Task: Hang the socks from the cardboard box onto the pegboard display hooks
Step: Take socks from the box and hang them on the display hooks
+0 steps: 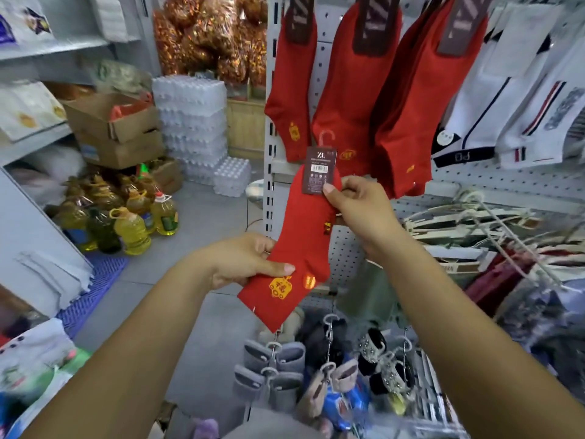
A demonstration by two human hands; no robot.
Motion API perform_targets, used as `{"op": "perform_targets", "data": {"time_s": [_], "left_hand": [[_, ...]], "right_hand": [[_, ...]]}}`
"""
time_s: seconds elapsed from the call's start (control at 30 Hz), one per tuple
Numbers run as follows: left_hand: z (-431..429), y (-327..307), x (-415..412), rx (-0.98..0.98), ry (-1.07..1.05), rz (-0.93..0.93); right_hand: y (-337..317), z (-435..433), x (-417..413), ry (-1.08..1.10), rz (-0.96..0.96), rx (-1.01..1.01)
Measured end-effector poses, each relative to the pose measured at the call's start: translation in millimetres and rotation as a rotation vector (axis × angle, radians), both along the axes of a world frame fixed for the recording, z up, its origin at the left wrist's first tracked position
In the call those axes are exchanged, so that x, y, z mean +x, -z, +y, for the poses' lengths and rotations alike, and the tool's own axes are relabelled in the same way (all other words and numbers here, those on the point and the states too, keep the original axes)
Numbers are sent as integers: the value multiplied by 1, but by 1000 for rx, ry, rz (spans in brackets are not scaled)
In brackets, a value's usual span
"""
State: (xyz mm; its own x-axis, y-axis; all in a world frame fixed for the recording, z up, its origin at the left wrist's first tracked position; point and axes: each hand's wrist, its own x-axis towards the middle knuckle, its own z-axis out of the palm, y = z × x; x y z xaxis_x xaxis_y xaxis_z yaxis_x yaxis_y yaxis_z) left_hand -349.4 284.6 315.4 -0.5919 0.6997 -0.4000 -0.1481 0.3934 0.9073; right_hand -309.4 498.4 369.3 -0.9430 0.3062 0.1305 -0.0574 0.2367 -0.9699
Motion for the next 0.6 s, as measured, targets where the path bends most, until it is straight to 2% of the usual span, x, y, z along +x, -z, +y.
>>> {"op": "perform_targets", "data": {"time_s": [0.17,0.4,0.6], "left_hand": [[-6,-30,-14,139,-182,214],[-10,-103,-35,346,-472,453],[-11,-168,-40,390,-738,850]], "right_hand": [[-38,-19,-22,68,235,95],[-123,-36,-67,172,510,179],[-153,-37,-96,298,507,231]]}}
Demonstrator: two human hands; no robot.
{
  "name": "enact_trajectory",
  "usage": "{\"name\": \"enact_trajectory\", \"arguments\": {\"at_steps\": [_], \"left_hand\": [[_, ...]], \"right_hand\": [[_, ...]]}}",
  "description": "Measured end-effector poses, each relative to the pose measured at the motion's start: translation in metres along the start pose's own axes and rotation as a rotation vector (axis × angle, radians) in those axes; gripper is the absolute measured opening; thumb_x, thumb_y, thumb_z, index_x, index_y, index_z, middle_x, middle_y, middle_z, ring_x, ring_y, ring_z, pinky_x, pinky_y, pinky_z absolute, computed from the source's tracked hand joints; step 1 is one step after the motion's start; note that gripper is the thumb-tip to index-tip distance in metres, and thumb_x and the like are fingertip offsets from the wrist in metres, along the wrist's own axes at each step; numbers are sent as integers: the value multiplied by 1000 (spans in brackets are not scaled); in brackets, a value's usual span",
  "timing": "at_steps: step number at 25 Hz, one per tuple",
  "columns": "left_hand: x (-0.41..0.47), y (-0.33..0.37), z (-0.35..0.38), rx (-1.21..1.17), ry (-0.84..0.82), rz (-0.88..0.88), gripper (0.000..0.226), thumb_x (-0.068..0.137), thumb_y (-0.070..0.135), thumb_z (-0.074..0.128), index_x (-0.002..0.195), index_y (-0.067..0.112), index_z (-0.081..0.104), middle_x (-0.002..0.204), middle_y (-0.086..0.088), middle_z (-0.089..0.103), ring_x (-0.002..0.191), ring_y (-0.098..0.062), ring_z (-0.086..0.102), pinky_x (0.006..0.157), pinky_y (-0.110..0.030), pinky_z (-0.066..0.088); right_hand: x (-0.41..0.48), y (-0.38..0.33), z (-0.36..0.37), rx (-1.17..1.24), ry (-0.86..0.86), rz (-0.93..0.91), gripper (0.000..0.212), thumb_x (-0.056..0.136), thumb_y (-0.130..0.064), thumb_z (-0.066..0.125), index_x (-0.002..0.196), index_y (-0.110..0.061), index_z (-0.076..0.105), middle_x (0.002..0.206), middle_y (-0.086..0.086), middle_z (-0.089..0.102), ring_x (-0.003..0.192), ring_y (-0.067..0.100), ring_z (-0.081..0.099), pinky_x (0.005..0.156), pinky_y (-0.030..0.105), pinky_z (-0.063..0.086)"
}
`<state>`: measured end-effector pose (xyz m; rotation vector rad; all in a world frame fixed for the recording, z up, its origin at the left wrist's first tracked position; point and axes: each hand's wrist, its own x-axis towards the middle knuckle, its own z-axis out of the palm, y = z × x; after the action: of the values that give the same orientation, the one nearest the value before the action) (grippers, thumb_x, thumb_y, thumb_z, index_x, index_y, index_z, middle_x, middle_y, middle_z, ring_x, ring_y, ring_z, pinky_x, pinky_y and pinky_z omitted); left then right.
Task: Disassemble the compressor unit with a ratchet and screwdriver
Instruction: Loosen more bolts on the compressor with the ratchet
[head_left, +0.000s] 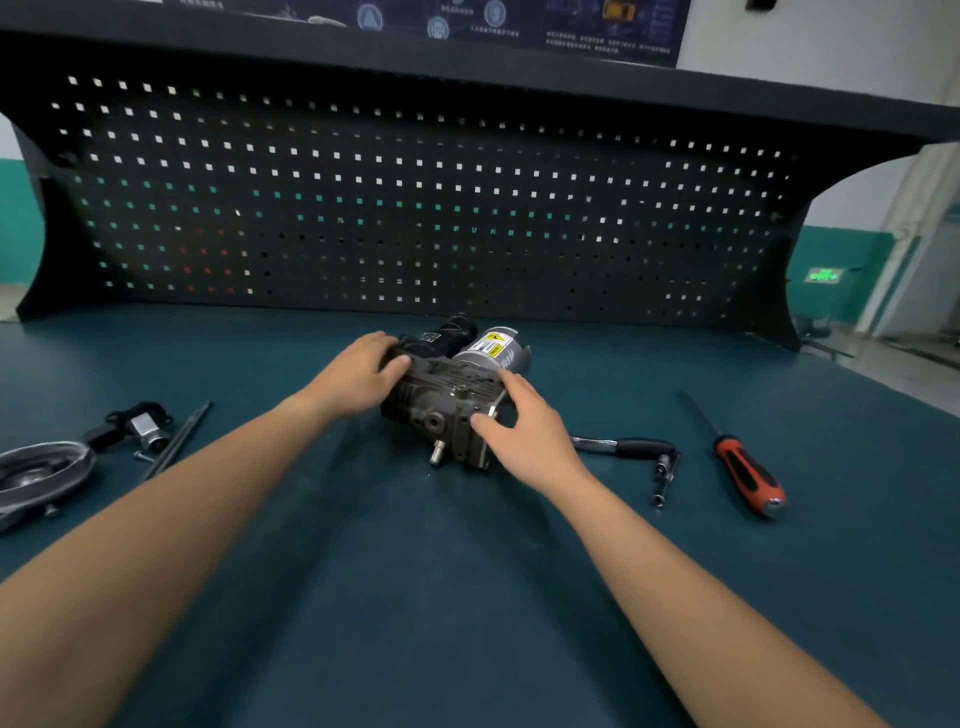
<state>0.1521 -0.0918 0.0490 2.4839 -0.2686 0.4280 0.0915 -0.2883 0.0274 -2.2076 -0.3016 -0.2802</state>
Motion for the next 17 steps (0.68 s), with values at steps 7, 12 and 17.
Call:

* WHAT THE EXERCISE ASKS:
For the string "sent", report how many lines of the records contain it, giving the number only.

* RESPONSE TO THE EXERCISE:
2